Hacker News new | ask | show | jobs
by gfody 98 days ago
the talk page behind the utf-16 wiki is actually quite interesting. it seems the manifesto guys tried to push their agenda there, and the allusions to "real text" with missing citations are a remnant of that. obv there's no such thing as "real text" and the statements about it containing many spaces and punctuation are nonsense (many languages do not delimit words with spaces, plenty of text is not mostly markup, and so on..)

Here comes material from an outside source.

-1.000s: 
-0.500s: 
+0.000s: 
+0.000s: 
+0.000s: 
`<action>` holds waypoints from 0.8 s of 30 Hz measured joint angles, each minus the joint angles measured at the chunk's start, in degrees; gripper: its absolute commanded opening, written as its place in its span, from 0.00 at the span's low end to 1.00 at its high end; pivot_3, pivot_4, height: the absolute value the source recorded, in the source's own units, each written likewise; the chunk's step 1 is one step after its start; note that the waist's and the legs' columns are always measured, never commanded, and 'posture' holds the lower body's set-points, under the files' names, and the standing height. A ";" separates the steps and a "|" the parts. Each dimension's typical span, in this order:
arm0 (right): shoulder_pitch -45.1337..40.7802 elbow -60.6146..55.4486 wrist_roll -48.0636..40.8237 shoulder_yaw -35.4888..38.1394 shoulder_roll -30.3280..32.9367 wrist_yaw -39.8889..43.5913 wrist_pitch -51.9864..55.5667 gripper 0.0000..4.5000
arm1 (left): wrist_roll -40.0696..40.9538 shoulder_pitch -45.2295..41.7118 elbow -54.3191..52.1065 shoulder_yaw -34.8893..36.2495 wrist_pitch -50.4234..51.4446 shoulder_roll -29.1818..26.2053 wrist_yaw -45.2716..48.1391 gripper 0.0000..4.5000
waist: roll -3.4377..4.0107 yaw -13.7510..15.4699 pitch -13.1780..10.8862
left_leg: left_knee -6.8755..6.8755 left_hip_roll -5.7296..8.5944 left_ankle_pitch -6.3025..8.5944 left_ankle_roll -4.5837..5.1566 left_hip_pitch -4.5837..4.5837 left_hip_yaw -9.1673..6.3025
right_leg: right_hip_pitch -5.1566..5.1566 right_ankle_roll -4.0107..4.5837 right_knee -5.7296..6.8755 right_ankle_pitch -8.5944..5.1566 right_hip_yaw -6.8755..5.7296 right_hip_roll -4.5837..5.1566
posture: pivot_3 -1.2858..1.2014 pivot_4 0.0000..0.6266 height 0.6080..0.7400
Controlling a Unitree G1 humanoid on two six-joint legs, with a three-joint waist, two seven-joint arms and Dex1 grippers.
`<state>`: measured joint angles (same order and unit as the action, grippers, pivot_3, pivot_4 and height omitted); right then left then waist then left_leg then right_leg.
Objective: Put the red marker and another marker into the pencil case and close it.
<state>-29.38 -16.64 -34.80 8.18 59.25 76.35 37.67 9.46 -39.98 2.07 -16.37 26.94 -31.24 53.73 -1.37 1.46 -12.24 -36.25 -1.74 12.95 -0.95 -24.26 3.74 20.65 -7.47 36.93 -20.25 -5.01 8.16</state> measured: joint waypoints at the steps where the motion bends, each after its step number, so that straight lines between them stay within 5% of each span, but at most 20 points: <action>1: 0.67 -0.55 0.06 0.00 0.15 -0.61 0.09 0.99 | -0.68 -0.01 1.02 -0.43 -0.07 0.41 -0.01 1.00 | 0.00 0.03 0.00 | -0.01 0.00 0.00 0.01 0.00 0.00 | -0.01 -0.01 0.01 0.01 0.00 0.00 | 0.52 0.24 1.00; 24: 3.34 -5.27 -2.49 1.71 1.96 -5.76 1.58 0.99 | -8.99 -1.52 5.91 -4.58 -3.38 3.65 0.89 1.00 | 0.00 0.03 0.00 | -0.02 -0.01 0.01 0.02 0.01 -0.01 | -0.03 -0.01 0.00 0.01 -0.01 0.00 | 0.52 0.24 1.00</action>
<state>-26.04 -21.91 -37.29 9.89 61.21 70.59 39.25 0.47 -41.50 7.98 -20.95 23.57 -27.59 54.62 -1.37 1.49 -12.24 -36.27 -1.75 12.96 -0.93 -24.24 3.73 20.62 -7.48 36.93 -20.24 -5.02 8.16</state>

despite the frothing hoard of web developers desperate to consider utf-16 harmful, it's still a fact that the consortium optimized unicode for 16-bits (https://www.unicode.org/notes/tn12) and their initial guidance to use utf-8 for compatibility and portability (like on the web) and utf-16 for efficiency and processing (like in a database, or in memory) is still sound.

1 comments

Interesting link! It shows its age though (22 years), as it makes the point that utf-16 is already the "most dominant processing format", but if that would be the deciding factor, then utf-8 would be today's recommendation, as utf-8 is the default for online data exchange and storage nowadays, all my software assumes utf-8 as the default as well. But I can't speak for people living and trading in places like S.Asia, like you.

If one develops for clients requiring a varying set of textual scripts, one could sidestep an ideological discussion and just make an educated guess about the ratio of utf-8 vs utf-16 penalties. That should not be complicated; sometimes utf-8 would require one more byte than utf-16 would, sometimes it's the other way around.